Due to the absence of Neanderthal-derived mtDNA (which is passed on from mother to child) in modern populations, it has been suggested that the progeny of Neanderthal females who mated with modern human males were either rare, absent, or sterile—that is to say, admixture stems from the progeny of Neanderthal males with modern human females. Due to the lack of Neanderthal-derived Y-chromosomes in modern humans (which is passed on from father to son), it has also been suggested that the hybrids that contributed ancestry to modern populations were predominantly females, or the Neanderthal Y-chromosome was not compatible with H. sapiens and became extinct.
Detractors of the interbreeding model argue that the genetic similarity is only a remnant of a common ancestor instead of interbreeding, though this is unlikely as it fails to explain why sub-Saharan Africans do not have Neanderthal DNA. Anthropologist John D. Hawks has argued that the genetic similarity to Neanderthals may be the result of both common ancestry and interbreeding, as opposed to just one or the other.
Interbreeding with Denisovans
Though nDNA confirms that Neanderthals and Denisovans are more closely related to each other than they are to modern humans, Neanderthals and modern humans share a more recent maternally-transmitted mtDNA common ancestor, possibly due to interbreeding between Denisovans and some unknown human species. The 400 kya Neanderthal-like humans from Sima de los Huesos in northern Spain, looking at mtDNA, are more closely related to Denisovans than Neanderthals. Several Neanderthal-like fossils in Eurasia from a similar time period are often grouped into H. heidelbergensis, of which some may be relict populations of earlier humans, which could have interbred with Denisovans. This is also used to explain an approximately 124 ka old German Neanderthal specimen with mtDNA that diverged from other Neanderthals (except for Sima de los Huesos) about 270 kya, while its genomic DNA indicated divergence less than 150 kya.
Sequencing of the genome of a Denisovan from Denisova Cave has shown that 17% of its genome derives from Neanderthals. This Neanderthal DNA more closely resembled that of a 120 ka old Neanderthal bone from the same cave than that of Neanderthals from Vindija Cave, Croatia, or Mezmaiskaya Cave in the Caucasus, suggesting that interbreeding was local.
For the 90 ka old Denisova 11, it was found that her father was a Denisovan related to more recent inhabitants of the region, and her mother a Neanderthal related to more recent European Neanderthals at Vindija Cave, Croatia.
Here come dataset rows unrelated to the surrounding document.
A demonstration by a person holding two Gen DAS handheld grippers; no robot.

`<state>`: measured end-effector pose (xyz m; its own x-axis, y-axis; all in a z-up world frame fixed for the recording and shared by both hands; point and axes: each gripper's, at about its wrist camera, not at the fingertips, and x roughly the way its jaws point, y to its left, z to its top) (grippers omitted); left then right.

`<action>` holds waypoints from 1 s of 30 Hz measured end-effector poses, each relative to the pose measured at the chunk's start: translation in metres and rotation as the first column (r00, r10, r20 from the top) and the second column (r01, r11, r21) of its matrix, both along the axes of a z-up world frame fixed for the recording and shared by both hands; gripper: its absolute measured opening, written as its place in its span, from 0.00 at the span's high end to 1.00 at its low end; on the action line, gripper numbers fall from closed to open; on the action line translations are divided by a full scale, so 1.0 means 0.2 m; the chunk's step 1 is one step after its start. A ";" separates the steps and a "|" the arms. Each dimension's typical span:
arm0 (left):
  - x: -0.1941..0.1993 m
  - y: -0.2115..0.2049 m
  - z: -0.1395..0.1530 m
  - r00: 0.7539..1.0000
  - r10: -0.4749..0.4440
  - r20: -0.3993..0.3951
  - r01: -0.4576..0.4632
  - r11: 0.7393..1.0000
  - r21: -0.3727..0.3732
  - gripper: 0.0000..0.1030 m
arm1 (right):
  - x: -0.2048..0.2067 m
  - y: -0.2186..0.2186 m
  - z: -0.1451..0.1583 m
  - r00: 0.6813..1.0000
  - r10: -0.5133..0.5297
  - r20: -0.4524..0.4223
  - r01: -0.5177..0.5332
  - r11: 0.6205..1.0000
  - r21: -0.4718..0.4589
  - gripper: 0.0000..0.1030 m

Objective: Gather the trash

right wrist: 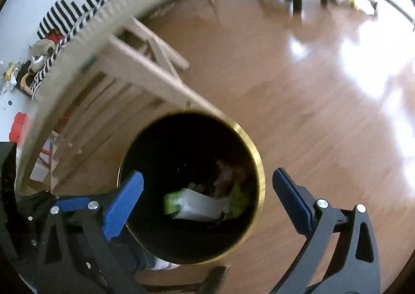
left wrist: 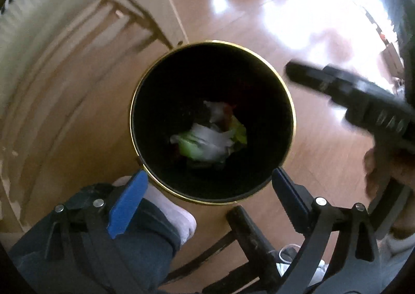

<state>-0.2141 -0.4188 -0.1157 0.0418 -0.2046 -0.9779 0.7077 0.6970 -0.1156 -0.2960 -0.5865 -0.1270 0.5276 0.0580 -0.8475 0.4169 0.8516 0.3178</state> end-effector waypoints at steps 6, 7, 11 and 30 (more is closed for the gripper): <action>-0.05 0.07 0.44 0.966 0.034 0.255 -0.003 0.992 -0.123 0.08 | -0.04 0.03 0.38 0.996 -0.034 0.083 0.051 0.975 -0.215 0.06; -0.03 0.11 0.54 0.945 0.076 0.318 -0.030 0.989 -0.147 0.07 | 0.00 0.06 0.46 0.995 -0.032 0.093 0.053 0.972 -0.229 0.06; 0.13 0.39 0.87 0.862 0.260 0.435 -0.153 0.952 -0.265 0.06 | 0.17 0.22 0.69 0.986 0.012 0.164 0.025 0.975 -0.222 0.06; 1.04 1.74 0.72 0.518 0.679 0.520 -0.656 0.705 -0.267 0.06 | 1.39 1.49 0.77 0.908 0.304 0.288 -0.214 0.929 -0.303 0.06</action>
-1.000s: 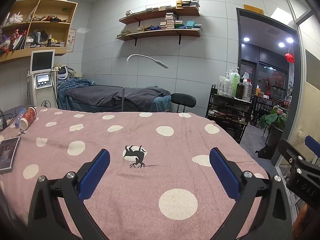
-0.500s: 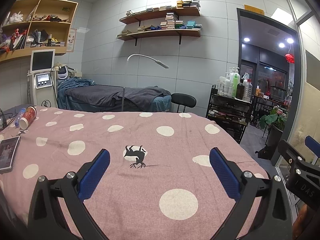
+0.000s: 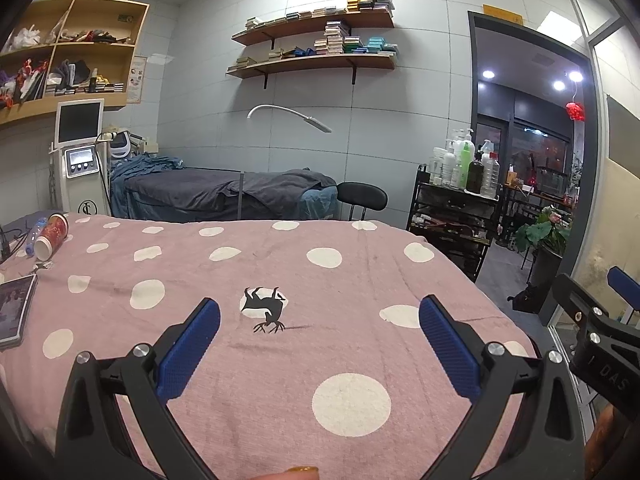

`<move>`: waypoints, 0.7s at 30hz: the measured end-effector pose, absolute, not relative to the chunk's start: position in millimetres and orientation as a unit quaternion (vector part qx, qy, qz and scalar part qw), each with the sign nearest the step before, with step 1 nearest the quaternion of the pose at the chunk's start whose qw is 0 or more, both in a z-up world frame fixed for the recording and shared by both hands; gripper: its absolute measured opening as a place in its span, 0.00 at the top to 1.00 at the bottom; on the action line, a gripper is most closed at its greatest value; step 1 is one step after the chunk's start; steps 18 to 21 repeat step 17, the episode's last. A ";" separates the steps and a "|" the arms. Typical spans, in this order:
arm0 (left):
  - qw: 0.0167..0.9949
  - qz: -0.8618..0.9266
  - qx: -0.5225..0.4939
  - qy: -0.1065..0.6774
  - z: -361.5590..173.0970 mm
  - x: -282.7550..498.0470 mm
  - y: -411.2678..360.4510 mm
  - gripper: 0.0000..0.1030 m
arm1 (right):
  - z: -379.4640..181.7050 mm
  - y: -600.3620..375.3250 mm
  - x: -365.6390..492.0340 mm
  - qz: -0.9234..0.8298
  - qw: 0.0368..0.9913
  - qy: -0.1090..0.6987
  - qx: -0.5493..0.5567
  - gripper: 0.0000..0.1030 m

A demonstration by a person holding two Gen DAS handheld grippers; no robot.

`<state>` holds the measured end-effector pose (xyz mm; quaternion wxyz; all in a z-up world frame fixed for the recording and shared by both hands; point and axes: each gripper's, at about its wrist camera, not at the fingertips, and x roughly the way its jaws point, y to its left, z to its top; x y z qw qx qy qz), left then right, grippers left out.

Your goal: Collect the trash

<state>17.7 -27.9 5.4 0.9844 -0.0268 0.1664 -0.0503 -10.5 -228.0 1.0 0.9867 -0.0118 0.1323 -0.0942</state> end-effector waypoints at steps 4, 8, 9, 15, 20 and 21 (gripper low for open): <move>0.984 -0.054 -0.028 0.169 4.8 17.6 -27.4 0.05 | 0.4 -228.4 -10.2 -0.094 0.986 0.133 -0.012 0.05; 0.984 -0.057 -0.027 0.167 4.1 17.6 -28.3 0.05 | 0.2 -228.8 -9.0 -0.094 0.986 0.134 -0.013 0.05; 0.984 -0.057 -0.026 0.167 4.3 17.5 -28.6 0.05 | 0.2 -228.7 -9.2 -0.094 0.986 0.134 -0.012 0.05; 0.983 -0.060 -0.029 0.173 4.2 19.2 -28.7 0.05 | -1.5 -229.0 -8.9 -0.094 0.986 0.136 -0.012 0.05; 0.982 -0.061 -0.031 0.175 4.0 19.8 -28.3 0.05 | -1.5 -229.1 -9.0 -0.094 0.986 0.135 -0.012 0.05; 0.982 -0.061 -0.031 0.175 4.0 19.8 -28.3 0.05 | -1.5 -229.1 -9.0 -0.094 0.986 0.135 -0.012 0.05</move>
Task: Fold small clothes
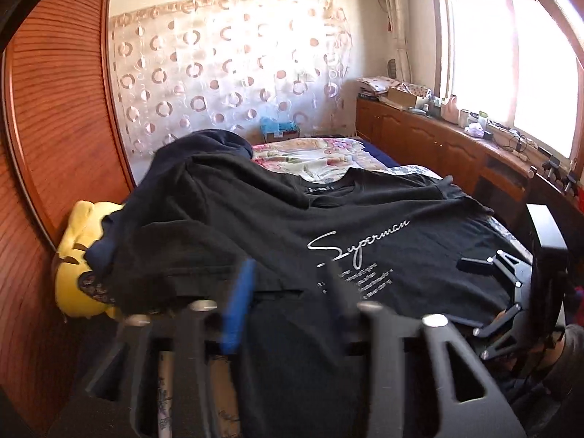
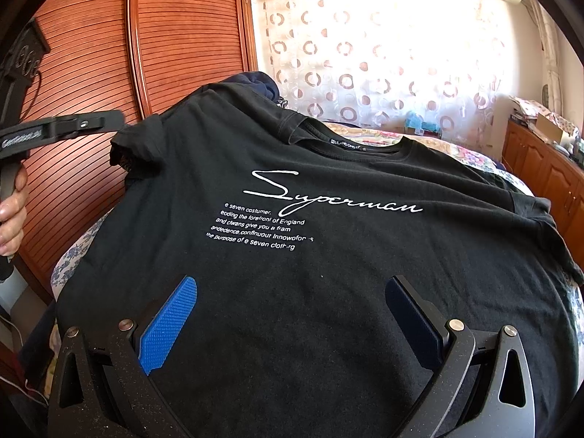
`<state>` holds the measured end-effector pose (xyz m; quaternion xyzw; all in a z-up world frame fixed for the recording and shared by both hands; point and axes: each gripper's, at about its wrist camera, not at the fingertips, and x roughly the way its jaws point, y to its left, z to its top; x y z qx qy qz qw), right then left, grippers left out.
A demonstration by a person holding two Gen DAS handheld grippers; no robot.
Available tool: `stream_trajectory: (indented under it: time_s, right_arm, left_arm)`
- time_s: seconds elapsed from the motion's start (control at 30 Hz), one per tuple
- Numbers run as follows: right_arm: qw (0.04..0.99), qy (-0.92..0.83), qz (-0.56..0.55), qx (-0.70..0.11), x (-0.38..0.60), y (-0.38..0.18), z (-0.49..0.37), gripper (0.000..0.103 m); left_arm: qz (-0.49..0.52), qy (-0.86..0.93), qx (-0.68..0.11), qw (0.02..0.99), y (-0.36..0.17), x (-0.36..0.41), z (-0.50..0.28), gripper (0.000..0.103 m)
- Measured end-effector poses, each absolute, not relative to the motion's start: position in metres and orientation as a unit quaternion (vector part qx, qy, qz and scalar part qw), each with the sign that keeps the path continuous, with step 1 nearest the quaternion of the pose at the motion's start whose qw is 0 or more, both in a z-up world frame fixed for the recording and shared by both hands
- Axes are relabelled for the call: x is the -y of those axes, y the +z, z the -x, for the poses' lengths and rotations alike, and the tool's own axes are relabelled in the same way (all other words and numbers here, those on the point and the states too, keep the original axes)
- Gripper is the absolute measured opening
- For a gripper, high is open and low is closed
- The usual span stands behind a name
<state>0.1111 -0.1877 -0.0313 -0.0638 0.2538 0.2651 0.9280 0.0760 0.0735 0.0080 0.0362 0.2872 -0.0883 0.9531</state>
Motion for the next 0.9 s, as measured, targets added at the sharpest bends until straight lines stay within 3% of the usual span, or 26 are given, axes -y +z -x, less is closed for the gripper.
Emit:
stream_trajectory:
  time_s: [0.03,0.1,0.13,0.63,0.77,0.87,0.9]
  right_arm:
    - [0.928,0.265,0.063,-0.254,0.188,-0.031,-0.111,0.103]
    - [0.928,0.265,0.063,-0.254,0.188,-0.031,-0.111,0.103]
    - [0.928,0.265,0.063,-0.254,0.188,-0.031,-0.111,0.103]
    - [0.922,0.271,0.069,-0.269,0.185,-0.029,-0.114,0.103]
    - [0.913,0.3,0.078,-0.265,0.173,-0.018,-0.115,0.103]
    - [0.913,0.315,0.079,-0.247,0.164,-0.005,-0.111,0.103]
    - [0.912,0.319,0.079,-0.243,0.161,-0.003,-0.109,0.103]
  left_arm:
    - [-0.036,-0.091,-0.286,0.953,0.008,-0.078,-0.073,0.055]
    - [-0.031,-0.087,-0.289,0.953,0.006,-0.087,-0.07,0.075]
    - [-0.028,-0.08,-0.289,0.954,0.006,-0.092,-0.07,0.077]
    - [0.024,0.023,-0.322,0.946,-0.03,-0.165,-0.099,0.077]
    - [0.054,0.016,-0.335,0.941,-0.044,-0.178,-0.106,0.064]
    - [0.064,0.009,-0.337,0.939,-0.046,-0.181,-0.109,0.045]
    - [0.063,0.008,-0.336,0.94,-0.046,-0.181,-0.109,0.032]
The discovery of a first generation hybrid indicates interbreeding was very common between these species, and Neanderthal migration across Eurasia likely occurred sometime after 120 kya.
Neanderthals are thought to have died out between 41 and 39 kya. Though some Neanderthals in Gibraltar were dated to later than this—such as Zafarraya (30 kya) and Gorham's Cave (28 kya)—prompting a hypothesis of some Iberian refuge with the Ebro River providing a geographical barrier, these dates are likely incorrect as they were based on ambiguous artefacts instead of direct dating. A claim of Neanderthals surviving in a polar refuge in the Ural Mountains is loosely supported by Mousterian stone tools dating to 34–31 kya at a time when modern humans may not yet have colonised the northern reaches of Europe; however, modern human remains are known from the northern Siberian Mamontovaya Kurya site dating to 40 kya.
Whatever the cause of their extinction, Neanderthals were replaced by modern humans, indicated by near full replacement of Mousterian stone technology with modern human Aurignacian stone technology by 38 kya in the fossil record. Modern human remains dating to 45–43 kya have been found in Italy and Britain, and this migration of modern humans replaced Neanderthals. A 2019 reanalysis of 210 ka old skull fragments from the Greek Apidima Cave assumed to have belonged to a Neanderthal concluded that they belonged to a modern human, and DNA evidence indicates H. sapiens contact with Neanderthals and admixture as early as 100 kya, meaning there were multiple human immigration events into Europe. A Neanderthal skull dating to 170 kya from Apidima Cave indicates H. sapiens were replaced by Neanderthals until their return about 40 kya.
After reconstructing them as apelike in 1911, Boule concluded that Neanderthals were exterminated by invading modern humans. This was the prevailing theory on Neanderthal extinction until the middle of the century when Neanderthals were reconstructed as being more civilised in scientific thought. At this point, the killer ape theory was popularised, which states that modern humans evolved on a violent and war-driven path, committing genocide on the comparatively peaceful Neanderthals while colonising Europe. In 1992, Jared Diamond in his book The Third Chimpanzee said competitive replacement often occurs in human history when a more technologically advanced culture (modern humans) meets a less advanced culture (Neanderthals). However, there is a notable lack of Neanderthal/human violence in the archaeological record. To explain this, in 1999, military historian Azar Gat suggested that, instead of an overt genocide, modern humans used hostile demonstrations to scare Neanderthals off favourable living grounds, but still massacred them when these demonstrations were ineffective. Though peaceful interactions occurred, he maintained that aggressive ones were predominant, which led to their extinction.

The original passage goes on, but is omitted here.